_EXERCISE OBJECTIVE_
Copy, from the data below, each line that has the word "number".

========================================================================

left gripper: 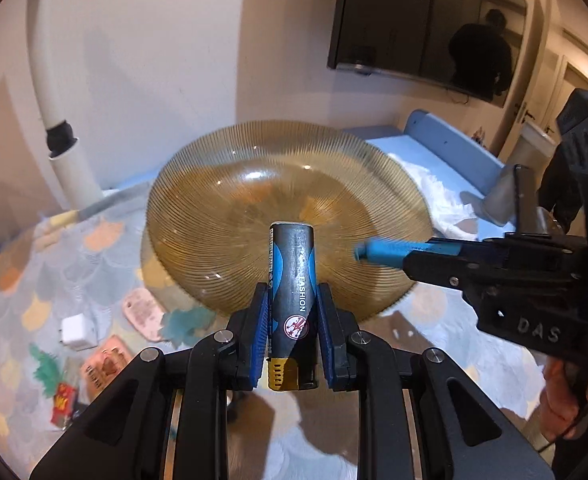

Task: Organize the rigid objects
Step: 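Carry both lighters over the amber bowl and open both tools, then grasp the clear cup with the left tool while the right tool grasps the tape case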

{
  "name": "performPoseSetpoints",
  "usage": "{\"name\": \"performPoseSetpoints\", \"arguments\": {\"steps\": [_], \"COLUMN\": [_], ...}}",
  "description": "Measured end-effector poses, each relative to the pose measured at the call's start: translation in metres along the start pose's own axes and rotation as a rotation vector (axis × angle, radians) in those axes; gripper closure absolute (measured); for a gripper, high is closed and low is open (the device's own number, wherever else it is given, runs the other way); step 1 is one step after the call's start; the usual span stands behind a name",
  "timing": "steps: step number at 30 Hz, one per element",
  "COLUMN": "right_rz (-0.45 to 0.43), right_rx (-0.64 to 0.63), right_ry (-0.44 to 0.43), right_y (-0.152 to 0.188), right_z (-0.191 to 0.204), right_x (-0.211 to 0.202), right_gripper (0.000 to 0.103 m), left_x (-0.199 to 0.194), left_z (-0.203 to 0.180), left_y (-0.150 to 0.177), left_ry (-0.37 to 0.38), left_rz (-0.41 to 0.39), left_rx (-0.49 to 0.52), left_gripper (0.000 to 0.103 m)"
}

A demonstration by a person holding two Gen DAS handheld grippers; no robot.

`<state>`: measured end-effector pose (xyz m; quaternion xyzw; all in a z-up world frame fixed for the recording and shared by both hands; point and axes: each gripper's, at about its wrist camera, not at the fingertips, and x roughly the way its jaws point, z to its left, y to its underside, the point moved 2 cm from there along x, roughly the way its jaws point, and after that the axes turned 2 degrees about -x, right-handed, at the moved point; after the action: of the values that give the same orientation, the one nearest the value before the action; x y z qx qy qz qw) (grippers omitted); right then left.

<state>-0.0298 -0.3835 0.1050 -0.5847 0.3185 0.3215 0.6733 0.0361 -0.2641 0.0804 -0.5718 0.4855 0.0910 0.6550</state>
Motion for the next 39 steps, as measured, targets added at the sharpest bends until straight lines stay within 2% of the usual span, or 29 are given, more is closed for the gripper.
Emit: {"name": "performPoseSetpoints", "arguments": {"steps": [1, 2, 4, 5, 6, 7, 8, 9, 13, 15, 18, 19, 20, 22, 27, 28, 29, 33, 39], "right_rz": [0.006, 0.008, -0.013, -0.036, -0.051, -0.075, -0.097, -0.123, -0.179, -0.201, -0.219, -0.226, -0.234, -0.249, -0.225, -0.216, -0.196, -0.165, -0.123], "right_rx": [-0.003, 0.001, 0.004, 0.002, 0.001, 0.002, 0.006, 0.010, -0.031, -0.090, -0.171, -0.188, -0.195, -0.217, -0.265, -0.275, -0.292, -0.299, -0.298], "right_ry": [0.008, 0.015, 0.026, 0.032, 0.036, 0.035, 0.023, -0.004, -0.124, -0.178, -0.235, -0.239, -0.219, -0.151, -0.055, -0.036, -0.012, -0.002, -0.015], "right_y": [-0.002, -0.003, -0.001, 0.003, 0.006, 0.012, 0.016, 0.021, 0.042, 0.054, 0.071, 0.077, 0.082, 0.092, 0.110, 0.111, 0.113, 0.114, 0.115], "right_z": [-0.001, -0.003, -0.007, -0.008, -0.009, -0.008, -0.007, -0.005, 0.031, 0.062, 0.107, 0.121, 0.132, 0.149, 0.170, 0.172, 0.174, 0.173, 0.174], "right_x": [0.002, 0.002, -0.006, -0.013, -0.017, -0.025, -0.029, -0.035, -0.047, -0.050, -0.045, -0.041, -0.037, -0.023, 0.016, 0.021, 0.027, 0.034, 0.041], "right_gripper": [0.079, 0.078, 0.077, 0.073, 0.067, 0.050, 0.037, 0.034, 0.034, 0.033, 0.014, 0.009, 0.008, 0.008, 0.008, 0.008, 0.008, 0.008, 0.008], "left_x": [0.006, 0.010, 0.010, 0.004, -0.005, -0.013, -0.025, -0.034, -0.093, -0.119, -0.159, -0.173, -0.183, -0.194, -0.155, -0.147, -0.140, -0.122, -0.113], "left_z": [-0.001, 0.000, 0.004, 0.007, 0.011, 0.016, 0.023, 0.029, 0.060, 0.075, 0.098, 0.107, 0.114, 0.130, 0.185, 0.191, 0.197, 0.211, 0.209], "left_y": [-0.002, -0.003, -0.004, -0.002, 0.001, 0.002, 0.006, 0.008, 0.035, 0.052, 0.078, 0.088, 0.097, 0.121, 0.174, 0.180, 0.185, 0.197, 0.197], "left_ry": [-0.005, -0.005, -0.009, 0.001, 0.011, 0.010, 0.002, -0.006, -0.051, -0.068, -0.121, -0.147, -0.171, -0.243, -0.397, -0.407, -0.405, -0.368, -0.368], "left_rz": [0.007, 0.009, 0.012, -0.002, -0.022, -0.035, -0.053, -0.070, -0.183, -0.209, -0.260, -0.283, -0.298, -0.309, -0.194, -0.179, -0.168, -0.173, -0.141], "left_rx": [-0.005, -0.014, -0.028, -0.035, -0.039, -0.044, -0.056, -0.068, -0.142, -0.183, -0.250, -0.270, -0.284, -0.304, -0.412, -0.422, -0.434, -0.481, -0.455], "left_gripper": [0.075, 0.061, 0.059, 0.058, 0.055, 0.052, 0.039, 0.029, 0.029, 0.029, 0.026, 0.024, 0.017, 0.016, 0.016, 0.016, 0.016, 0.016, 0.016]}}
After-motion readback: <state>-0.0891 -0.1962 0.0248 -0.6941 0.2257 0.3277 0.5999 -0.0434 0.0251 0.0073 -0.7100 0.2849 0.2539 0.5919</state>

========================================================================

_SOLUTION_
  "description": "Measured end-effector poses, each relative to the pose measured at the call's start: translation in metres along the start pose's own axes and rotation as a rotation vector (axis × angle, radians) in those axes; gripper closure absolute (measured); for a gripper, high is closed and low is open (the device's own number, wherever else it is given, runs the other way); step 1 is one step after the call's start; the usual span stands behind a name",
  "timing": "steps: step number at 30 Hz, one per element",

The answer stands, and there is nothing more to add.